SUPPLIED INFORMATION:
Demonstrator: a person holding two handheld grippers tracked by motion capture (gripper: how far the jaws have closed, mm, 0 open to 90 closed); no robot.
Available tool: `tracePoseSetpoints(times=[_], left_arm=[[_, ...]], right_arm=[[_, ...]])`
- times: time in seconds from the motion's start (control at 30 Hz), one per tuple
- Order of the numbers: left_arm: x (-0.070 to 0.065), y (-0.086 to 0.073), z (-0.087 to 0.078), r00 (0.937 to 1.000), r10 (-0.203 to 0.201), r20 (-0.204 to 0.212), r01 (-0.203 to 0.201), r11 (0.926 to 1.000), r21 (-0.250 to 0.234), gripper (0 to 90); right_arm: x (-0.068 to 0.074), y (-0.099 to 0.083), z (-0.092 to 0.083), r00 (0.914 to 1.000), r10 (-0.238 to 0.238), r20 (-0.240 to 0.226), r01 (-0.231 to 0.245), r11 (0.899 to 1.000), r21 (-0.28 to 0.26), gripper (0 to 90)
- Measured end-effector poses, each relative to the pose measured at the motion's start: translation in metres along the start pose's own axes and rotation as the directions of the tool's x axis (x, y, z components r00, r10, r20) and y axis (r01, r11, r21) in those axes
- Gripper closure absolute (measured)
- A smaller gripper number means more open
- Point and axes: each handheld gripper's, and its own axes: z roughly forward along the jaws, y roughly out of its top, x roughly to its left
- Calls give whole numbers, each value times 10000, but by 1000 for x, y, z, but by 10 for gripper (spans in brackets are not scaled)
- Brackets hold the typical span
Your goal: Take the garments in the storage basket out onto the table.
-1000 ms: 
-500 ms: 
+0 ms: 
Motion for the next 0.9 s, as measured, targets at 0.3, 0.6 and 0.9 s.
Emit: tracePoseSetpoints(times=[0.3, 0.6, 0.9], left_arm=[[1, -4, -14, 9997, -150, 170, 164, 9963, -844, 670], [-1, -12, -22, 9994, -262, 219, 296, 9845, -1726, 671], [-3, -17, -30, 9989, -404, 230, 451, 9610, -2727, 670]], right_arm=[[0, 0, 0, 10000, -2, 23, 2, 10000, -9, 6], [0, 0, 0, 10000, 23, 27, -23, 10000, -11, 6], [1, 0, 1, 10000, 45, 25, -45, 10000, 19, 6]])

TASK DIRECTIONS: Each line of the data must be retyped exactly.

WRITTEN ANSWER:
Demonstrator: a person holding two handheld grippers tracked by motion capture (gripper: how far the jaws have closed, mm, 0 open to 90 closed); no robot.
Available tool: `tracePoseSetpoints(times=[_], left_arm=[[_, ...]], right_arm=[[_, ...]])`
- times: time in seconds from the motion's start (control at 30 Hz), one per tuple
- Order of the numbers: left_arm: x (-0.070 to 0.065), y (-0.086 to 0.073), z (-0.087 to 0.078), r00 (0.937 to 1.000), r10 (-0.203 to 0.201), r20 (-0.204 to 0.212), r01 (-0.203 to 0.201), r11 (0.926 to 1.000), r21 (-0.250 to 0.234), gripper (0 to 90); right_arm: x (-0.068 to 0.074), y (-0.099 to 0.083), z (-0.092 to 0.083), r00 (0.914 to 1.000), r10 (-0.238 to 0.238), r20 (-0.240 to 0.226), r01 (-0.231 to 0.245), r11 (0.899 to 1.000), r21 (-0.28 to 0.26), gripper (0 to 90)
- Measured end-effector poses, each relative to the pose measured at the motion's start: translation in metres along the start pose's own axes and rotation as the directions of the tool's x axis (x, y, z components r00, r10, r20) and y axis (r01, r11, r21) in those axes
- Gripper closure absolute (measured)
- A smaller gripper number means more open
- Point and axes: each handheld gripper's, and its own axes: z roughly forward along the jaws, y roughly out of its top, x roughly to its left
- Calls give whole numbers, each value times 10000, but by 1000 for x, y, z, but by 10 for gripper (spans in brackets are not scaled)
- Brackets hold the typical span
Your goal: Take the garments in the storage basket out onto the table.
-1000 ms: 
-500 ms: 
+0 ms: 
Motion for the next 0.9 s, as measured, targets at 0.3, 0.6 and 0.9 s.
Emit: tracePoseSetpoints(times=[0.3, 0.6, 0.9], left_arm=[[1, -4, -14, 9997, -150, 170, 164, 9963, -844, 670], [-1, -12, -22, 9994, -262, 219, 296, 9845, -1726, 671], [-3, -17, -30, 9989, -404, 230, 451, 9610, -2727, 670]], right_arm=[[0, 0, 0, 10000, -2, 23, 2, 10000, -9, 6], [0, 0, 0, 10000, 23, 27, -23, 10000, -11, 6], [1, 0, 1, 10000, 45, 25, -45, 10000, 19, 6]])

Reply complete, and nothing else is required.